% Generated by roxygen2: do not edit by hand
% Please edit documentation in R/nfunctions.R
\name{ntoken}
\alias{ntoken}
\alias{ntype}
\title{count the number of tokens or types}
\usage{
ntoken(x, ...)

ntype(x, ...)
}
\arguments{
\item{x}{a \pkg{quanteda} object: a character, \link{corpus}, or
\link{tokens} object}

\item{...}{additional arguments passed to \code{\link{tokens}}}
}
\value{
count of the total tokens or types
}
\description{
Get the count of tokens (total features) or types (unique tokens)
in a text, corpus, or dfm.
}
\details{
The precise definition of "tokens" for objects not yet tokenized (e.g.
\link{character} or \link{corpus} objects can be controlled through optional
arguments passed to \code{\link{tokens}} through \code{...}.

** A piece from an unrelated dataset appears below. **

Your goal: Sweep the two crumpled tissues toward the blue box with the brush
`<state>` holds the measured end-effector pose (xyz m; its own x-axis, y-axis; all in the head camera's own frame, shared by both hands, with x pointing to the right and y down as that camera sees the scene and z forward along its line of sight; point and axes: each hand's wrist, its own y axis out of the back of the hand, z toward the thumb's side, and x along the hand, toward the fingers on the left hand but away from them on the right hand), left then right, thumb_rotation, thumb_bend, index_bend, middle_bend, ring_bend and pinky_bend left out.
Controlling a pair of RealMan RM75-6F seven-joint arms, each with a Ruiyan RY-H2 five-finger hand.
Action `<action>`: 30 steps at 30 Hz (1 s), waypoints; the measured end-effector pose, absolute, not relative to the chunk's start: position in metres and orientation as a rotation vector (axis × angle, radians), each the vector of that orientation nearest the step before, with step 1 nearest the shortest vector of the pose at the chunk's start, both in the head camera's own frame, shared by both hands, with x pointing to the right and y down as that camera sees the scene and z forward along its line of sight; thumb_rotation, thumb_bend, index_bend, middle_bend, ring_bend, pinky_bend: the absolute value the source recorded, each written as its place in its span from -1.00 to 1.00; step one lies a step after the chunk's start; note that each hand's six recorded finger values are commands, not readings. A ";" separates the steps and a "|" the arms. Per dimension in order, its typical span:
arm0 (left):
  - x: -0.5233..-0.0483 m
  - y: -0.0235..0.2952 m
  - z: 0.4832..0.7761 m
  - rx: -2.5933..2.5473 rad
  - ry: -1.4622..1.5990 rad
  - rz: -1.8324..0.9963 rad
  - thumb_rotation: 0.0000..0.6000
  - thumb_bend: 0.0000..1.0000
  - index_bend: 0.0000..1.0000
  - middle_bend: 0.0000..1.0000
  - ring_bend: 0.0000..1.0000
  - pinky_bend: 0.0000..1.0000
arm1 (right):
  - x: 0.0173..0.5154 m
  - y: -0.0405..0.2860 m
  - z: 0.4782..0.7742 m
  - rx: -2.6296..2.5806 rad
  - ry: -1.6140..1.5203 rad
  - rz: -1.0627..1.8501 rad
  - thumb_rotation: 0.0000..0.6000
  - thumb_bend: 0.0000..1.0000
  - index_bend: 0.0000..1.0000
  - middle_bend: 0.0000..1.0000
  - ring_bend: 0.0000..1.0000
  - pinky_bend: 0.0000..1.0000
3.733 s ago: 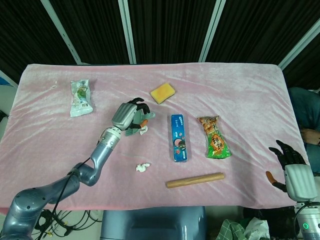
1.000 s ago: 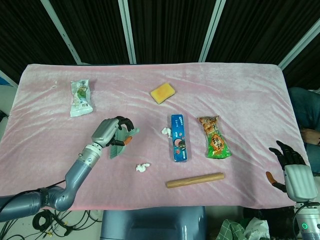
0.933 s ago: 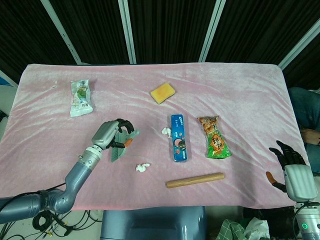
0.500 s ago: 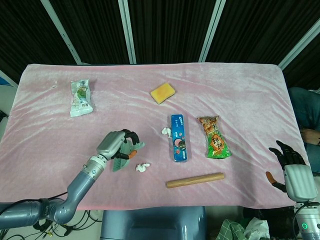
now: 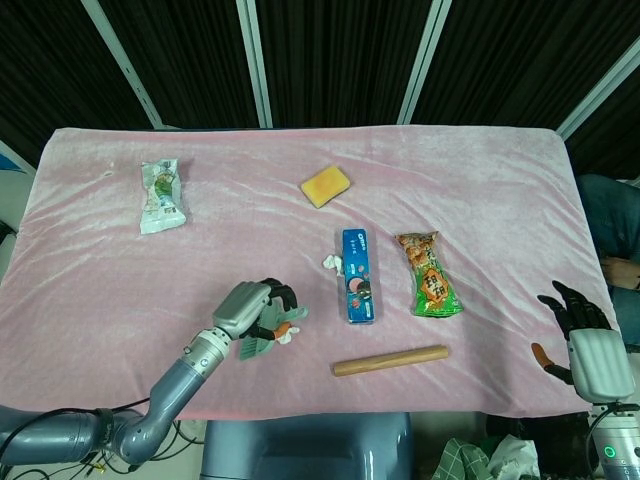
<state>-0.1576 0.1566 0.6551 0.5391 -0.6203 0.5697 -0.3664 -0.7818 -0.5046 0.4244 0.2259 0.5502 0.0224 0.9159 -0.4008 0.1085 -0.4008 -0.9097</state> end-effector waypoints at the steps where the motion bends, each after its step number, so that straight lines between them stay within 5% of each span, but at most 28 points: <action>1: -0.157 0.158 0.657 -2.458 0.807 -1.110 1.00 -0.25 0.21 0.25 -0.47 -0.16 | 0.424 0.226 0.550 -1.596 -1.069 1.454 1.00 -0.61 -0.52 -0.82 -0.75 -0.62; 30: -0.098 0.172 0.666 -2.453 0.998 -0.856 1.00 -0.25 0.22 0.27 -0.42 -0.15 | 0.424 0.226 0.550 -1.600 -1.063 1.455 1.00 -0.61 -0.49 -0.80 -0.75 -0.61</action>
<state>-0.0984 0.1721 0.6662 0.5676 -0.7199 0.3994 -0.5041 -0.6875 -0.5227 0.4240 0.2262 0.5503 0.0246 0.9141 -0.4047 0.1074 -0.4049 -0.9080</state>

For \link{dfm} objects, \code{ntype} will only return the count of features
that occur more than zero times in the dfm.
}
\note{
Due to differences between raw text tokens and features that have been 
  defined for a \link{dfm}, the counts be different for dfm objects and the 
  texts from which the dfm was generated.  Because the method tokenizes the 
  text in order to count the tokens, your results will depend on the options 
  passed through to \code{\link{tokenize}}
}
\examples{
# simple example
txt <- c(text1 = "This is a sentence, this.", text2 = "A word. Repeated repeated.")
ntoken(txt)
ntype(txt)
ntoken(toLower(txt))  # same
ntype(toLower(txt))   # fewer types
ntoken(toLower(txt), removePunct = TRUE)
ntype(toLower(txt), removePunct = TRUE)

# with some real texts
ntoken(corpus_subset(data_corpus_inaugural, Year<1806), removePunct = TRUE)
ntype(corpus_subset(data_corpus_inaugural, Year<1806), removePunct = TRUE)
ntoken(dfm(corpus_subset(data_corpus_inaugural, Year<1800)))
ntype(dfm(corpus_subset(data_corpus_inaugural, Year<1800)))
}